▶ WORK TO COMPLETE
Restate, word for word and with nothing added, the lines from the one containing "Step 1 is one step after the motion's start" through the last line of the material below.
---------- RECORDS SHOWN
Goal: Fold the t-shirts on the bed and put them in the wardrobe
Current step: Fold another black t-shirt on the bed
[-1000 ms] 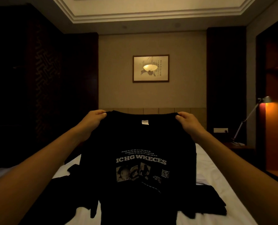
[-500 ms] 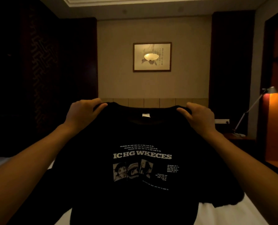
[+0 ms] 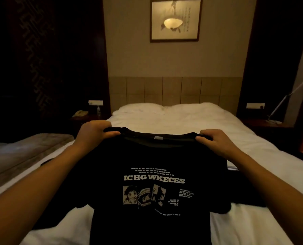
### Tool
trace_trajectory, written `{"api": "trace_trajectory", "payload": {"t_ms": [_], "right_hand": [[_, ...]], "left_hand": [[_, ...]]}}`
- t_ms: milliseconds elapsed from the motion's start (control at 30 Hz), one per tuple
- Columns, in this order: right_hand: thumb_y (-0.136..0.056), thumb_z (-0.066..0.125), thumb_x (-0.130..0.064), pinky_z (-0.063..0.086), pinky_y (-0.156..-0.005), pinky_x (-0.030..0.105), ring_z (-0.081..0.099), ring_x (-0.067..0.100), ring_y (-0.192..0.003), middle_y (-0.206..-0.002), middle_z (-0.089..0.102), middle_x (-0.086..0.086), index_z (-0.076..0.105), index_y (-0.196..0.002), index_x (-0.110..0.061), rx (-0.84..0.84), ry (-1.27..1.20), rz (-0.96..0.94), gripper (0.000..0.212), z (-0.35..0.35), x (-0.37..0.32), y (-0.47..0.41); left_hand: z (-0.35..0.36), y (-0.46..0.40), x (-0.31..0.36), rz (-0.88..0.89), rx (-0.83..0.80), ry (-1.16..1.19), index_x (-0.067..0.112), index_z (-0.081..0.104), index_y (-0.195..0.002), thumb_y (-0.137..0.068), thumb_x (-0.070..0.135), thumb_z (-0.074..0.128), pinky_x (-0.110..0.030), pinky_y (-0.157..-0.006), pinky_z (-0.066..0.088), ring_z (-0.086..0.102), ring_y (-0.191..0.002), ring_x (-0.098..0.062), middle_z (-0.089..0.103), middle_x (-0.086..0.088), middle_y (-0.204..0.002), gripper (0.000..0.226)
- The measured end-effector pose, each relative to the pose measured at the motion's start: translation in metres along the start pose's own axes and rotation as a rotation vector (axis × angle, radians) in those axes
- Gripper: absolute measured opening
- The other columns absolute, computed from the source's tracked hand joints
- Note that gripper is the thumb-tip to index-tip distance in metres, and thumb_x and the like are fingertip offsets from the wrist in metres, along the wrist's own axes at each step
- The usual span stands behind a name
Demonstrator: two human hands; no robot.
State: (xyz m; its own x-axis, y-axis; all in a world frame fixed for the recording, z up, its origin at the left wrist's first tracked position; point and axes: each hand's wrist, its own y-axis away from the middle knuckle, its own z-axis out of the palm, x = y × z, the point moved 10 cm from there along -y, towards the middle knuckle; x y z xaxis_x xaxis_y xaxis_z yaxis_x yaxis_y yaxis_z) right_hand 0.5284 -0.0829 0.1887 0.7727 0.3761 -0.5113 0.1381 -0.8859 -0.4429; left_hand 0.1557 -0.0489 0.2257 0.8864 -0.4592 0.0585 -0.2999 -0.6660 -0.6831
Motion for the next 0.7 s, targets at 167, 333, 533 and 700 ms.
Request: {"api": "trace_trajectory", "payload": {"t_ms": [167, 333, 533, 700], "right_hand": [[-0.097, 0.057, -0.019, 0.035, -0.063, 0.034, 0.055, 0.02, -0.068, -0.068, 0.056, 0.003, 0.057, -0.076, -0.008, -0.047, 0.003, 0.074, 0.024, 0.056, 0.048, -0.029], [-0.1, 0.05, -0.034, 0.039, -0.064, 0.037, 0.055, 0.022, -0.075, -0.074, 0.054, -0.004, 0.049, -0.078, -0.022, 0.049, 0.051, 0.233, 0.026, 0.117, 0.103, -0.052], [-0.098, 0.05, -0.049, 0.035, -0.065, 0.032, 0.056, 0.026, -0.08, -0.077, 0.056, 0.0, 0.058, -0.084, -0.018, 0.289, 0.124, 0.627, 0.035, 0.172, 0.159, -0.047], [-0.095, 0.05, -0.055, 0.022, -0.052, 0.028, 0.06, 0.029, -0.073, -0.081, 0.059, 0.007, 0.056, -0.077, -0.013, 0.477, 0.38, 0.571, 0.046, 0.168, 0.166, -0.073]], "left_hand": [[0.07, -0.002, -0.035, -0.033, -0.065, 0.176, 0.006, 0.065, -0.07, -0.088, 0.031, 0.069, -0.043, -0.061, 0.049, 0.055, -0.061, -0.019, 0.056, -0.005, -0.064, 0.031], [0.138, 0.017, -0.062, -0.276, 0.01, 0.237, 0.019, 0.061, -0.073, -0.097, 0.036, 0.058, -0.036, -0.056, 0.04, 0.052, -0.066, -0.017, 0.053, 0.004, -0.068, 0.03], [0.22, 0.05, -0.068, -0.688, 0.09, 0.151, 0.017, 0.054, -0.082, -0.104, 0.042, 0.04, -0.036, -0.055, 0.037, 0.053, -0.067, -0.025, 0.055, -0.001, -0.078, 0.036], [0.245, 0.026, -0.088, -0.537, 0.155, -0.071, 0.016, 0.066, -0.089, -0.101, 0.042, 0.048, -0.031, -0.049, 0.034, 0.055, -0.061, -0.03, 0.056, -0.006, -0.081, 0.034]]}}
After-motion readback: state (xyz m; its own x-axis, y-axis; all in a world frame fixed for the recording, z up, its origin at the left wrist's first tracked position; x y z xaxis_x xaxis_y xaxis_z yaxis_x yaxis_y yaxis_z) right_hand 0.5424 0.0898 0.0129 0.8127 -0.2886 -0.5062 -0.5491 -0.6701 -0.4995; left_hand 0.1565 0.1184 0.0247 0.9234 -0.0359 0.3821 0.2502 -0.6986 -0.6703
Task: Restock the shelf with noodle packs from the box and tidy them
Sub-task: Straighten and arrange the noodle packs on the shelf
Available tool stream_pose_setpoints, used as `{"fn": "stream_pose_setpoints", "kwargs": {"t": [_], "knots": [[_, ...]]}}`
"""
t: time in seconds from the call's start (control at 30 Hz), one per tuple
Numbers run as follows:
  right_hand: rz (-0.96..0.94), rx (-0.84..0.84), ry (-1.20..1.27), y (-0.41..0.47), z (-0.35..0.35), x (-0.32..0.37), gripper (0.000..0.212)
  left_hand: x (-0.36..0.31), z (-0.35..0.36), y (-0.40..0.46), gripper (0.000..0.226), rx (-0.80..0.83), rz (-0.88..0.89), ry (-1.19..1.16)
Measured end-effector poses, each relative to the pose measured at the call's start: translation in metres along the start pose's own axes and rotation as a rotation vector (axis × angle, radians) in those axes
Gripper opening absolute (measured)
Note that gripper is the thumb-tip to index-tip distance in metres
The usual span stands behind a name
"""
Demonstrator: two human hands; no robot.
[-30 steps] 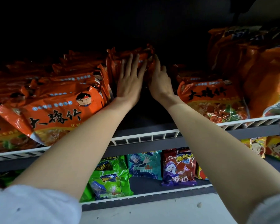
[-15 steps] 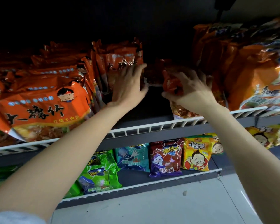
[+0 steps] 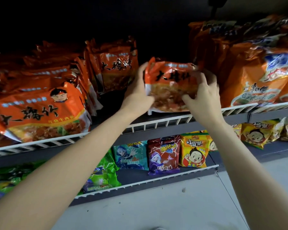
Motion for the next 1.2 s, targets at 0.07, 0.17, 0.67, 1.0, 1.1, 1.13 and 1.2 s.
{"fn": "stream_pose_setpoints", "kwargs": {"t": [0.07, 0.17, 0.67, 1.0, 1.1, 1.13, 1.2], "knots": [[0.008, 0.049, 0.128, 0.001, 0.007, 0.007, 0.072, 0.014, -0.019, -0.007, 0.090, -0.114, 0.020, 0.116], [-0.033, 0.167, 0.427, 0.007, 0.028, 0.025, 0.085, 0.031, -0.036, -0.016, 0.090, -0.228, -0.017, 0.350], [-0.182, 0.200, 0.662, 0.061, 0.122, 0.065, 0.089, 0.056, -0.044, 0.021, 0.096, -0.311, 0.206, 1.116], [-0.380, 0.037, -0.040, 0.028, 0.057, 0.032, 0.049, 0.064, -0.038, 0.033, 0.108, -0.207, 0.117, 1.183], [-0.236, -0.072, -0.197, 0.016, 0.019, 0.004, 0.044, 0.057, -0.035, 0.030, 0.099, -0.223, 0.100, 1.108], [-0.148, -0.057, -0.264, 0.015, 0.011, -0.003, 0.045, 0.055, -0.035, 0.028, 0.091, -0.261, 0.108, 1.080], [0.019, 0.005, -0.355, 0.015, 0.002, -0.012, 0.054, 0.053, -0.032, 0.025, 0.070, -0.398, 0.176, 1.018]]}}
Point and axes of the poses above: each hand's wrist, its own y-axis towards the middle knuckle, its own z-axis out of the palm, x = y × z, the point moved 1 cm from there along y, towards the middle knuckle, and after that the axes turned 14 degrees about y, right-handed, at the moved point
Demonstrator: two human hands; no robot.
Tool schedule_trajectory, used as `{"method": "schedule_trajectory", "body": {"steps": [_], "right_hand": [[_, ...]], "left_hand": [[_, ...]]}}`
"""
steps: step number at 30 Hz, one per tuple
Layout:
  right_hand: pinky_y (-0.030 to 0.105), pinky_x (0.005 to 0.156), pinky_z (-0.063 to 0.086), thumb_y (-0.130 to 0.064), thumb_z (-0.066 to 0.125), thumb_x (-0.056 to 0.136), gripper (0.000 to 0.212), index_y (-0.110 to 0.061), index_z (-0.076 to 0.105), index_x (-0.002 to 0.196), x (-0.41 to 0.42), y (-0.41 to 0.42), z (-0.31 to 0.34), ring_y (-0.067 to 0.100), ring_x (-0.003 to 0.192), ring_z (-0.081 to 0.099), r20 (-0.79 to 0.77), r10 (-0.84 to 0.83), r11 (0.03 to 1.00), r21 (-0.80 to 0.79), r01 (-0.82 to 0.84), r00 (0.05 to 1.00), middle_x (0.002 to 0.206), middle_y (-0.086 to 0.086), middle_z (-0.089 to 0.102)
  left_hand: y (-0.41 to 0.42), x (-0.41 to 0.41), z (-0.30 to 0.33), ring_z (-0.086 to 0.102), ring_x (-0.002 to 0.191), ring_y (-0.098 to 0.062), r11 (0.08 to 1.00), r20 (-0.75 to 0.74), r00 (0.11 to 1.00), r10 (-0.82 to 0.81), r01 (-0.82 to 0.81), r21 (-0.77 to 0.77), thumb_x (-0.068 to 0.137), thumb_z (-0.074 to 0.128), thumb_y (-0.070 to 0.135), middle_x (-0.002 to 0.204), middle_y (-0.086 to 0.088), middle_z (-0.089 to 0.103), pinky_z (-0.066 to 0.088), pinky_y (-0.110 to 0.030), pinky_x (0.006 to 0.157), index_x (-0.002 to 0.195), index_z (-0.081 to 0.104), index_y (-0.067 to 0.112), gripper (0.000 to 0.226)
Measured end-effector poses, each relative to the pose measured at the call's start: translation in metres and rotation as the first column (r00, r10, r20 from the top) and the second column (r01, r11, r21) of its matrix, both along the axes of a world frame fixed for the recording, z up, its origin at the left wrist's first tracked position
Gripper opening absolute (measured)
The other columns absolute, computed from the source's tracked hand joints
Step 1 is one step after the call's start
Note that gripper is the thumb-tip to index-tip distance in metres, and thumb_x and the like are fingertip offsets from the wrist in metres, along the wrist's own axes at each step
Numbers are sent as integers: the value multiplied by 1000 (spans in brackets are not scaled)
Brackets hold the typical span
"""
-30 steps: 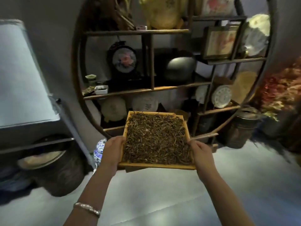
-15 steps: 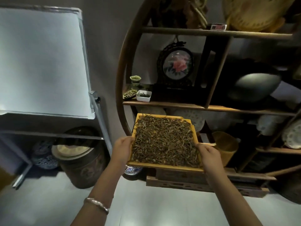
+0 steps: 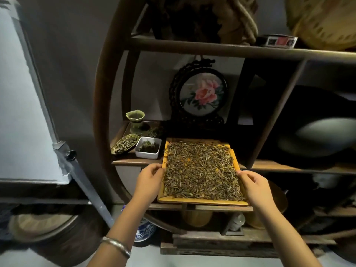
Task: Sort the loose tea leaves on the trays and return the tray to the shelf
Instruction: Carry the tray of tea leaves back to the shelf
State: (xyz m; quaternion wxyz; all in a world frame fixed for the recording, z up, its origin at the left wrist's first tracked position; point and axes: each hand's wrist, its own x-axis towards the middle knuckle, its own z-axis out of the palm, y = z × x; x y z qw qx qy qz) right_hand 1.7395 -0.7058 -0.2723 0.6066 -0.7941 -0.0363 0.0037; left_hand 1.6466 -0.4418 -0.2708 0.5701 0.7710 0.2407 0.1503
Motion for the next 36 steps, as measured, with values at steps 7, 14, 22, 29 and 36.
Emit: {"method": "schedule_trajectory", "body": {"steps": [7,14,22,29,36], "right_hand": [[9,44,36,-22,55,94,27,-19,74,75,53,9,-22,-8,48,50,60,22,997,-70,-17,998,52,-18,61],[17,44,24,-32,51,95,48,-19,40,50,86,13,-29,6,46,30,127,90,979,-193,-65,988,47,-4,35],[26,49,24,-30,50,97,48,-6,43,55,102,7,-40,7,46,32,160,135,943,-323,-77,978,47,6,38],[32,48,35,-33,49,96,46,-1,56,63,109,9,-45,32,49,48,123,137,935,-345,-87,983,52,16,52],[38,56,50,-31,50,96,38,-10,68,70,112,14,-43,25,57,62,125,96,906,-421,-35,987,57,7,64]], "left_hand": [[22,55,-12,60,66,9,990,-33,993,-116,118,73,94,55,15,73,8,68,38,-3,52,83,67,25,19],[30,86,-13,63,75,2,975,-100,987,-125,141,171,94,54,18,81,9,70,39,-9,54,89,70,25,18],[24,101,-14,56,70,0,929,-211,976,-55,127,347,93,53,23,78,7,69,38,-17,55,90,73,22,20],[20,105,-18,50,56,2,909,-198,980,18,66,412,90,58,18,60,15,57,38,-6,48,89,74,16,16],[17,110,-22,45,56,5,883,-208,975,73,33,468,89,61,22,60,19,53,29,-6,46,91,74,14,15]]}}
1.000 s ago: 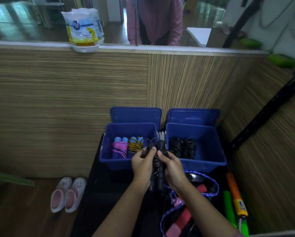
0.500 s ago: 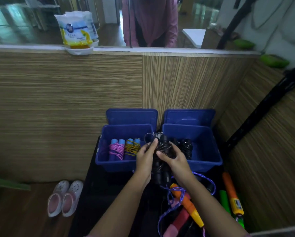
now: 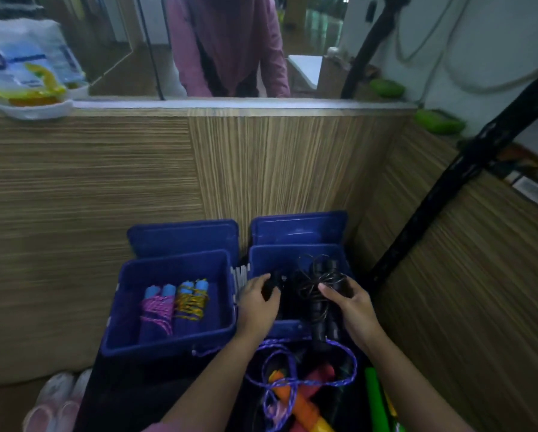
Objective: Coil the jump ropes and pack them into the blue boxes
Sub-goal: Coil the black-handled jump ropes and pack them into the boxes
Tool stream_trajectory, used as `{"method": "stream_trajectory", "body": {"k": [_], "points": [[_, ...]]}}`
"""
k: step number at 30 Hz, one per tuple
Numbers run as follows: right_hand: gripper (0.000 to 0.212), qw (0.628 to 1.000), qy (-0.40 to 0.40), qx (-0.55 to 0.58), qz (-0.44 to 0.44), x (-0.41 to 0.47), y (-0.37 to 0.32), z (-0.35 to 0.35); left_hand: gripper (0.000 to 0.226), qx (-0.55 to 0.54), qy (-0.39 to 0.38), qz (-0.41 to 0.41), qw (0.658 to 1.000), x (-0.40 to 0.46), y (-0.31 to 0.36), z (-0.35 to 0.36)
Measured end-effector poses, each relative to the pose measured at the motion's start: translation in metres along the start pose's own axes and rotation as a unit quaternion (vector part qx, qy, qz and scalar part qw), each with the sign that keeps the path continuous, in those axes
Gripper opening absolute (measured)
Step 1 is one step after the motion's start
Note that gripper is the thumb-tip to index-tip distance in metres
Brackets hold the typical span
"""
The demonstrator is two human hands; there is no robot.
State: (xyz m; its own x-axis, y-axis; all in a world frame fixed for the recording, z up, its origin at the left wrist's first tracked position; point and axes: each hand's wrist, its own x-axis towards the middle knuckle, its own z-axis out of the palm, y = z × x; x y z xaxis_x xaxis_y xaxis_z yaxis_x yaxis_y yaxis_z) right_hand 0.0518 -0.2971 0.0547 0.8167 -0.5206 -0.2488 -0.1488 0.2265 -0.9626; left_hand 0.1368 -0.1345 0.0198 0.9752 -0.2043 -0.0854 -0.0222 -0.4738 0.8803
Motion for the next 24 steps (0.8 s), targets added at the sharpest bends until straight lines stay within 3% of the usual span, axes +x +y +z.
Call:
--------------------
▶ ANSWER FOR THE TASK
Step 1 is one step after the motion's start
Note that gripper is the thumb-tip to index-tip distance in metres
Brackets hold the typical span
"""
The demonstrator is two human hands; there is no robot.
State: (xyz m; its own x-axis, y-axis; all in a world frame fixed for the recording, z up, its origin at the left wrist's first tracked position; point and axes: each hand's wrist, its own x-axis towards the middle knuckle, its own z-axis out of the palm, y = z × x; x y z xaxis_x xaxis_y xaxis_z yaxis_x yaxis_y yaxis_z) right_hand 0.0518 -0.2971 0.0547 0.8167 -0.5206 -0.2488 -0.1488 0.2265 -0.9626; left_hand 0.1368 -0.1345 0.0198 0.9752 -0.2043 -0.0854 -0.0222 -0.4738 0.8803
Motion for the next 24 steps (0.8 s), targets added at the sharpest bends until straight lines stay within 3% of the usual span, axes +x +y +z.
Call:

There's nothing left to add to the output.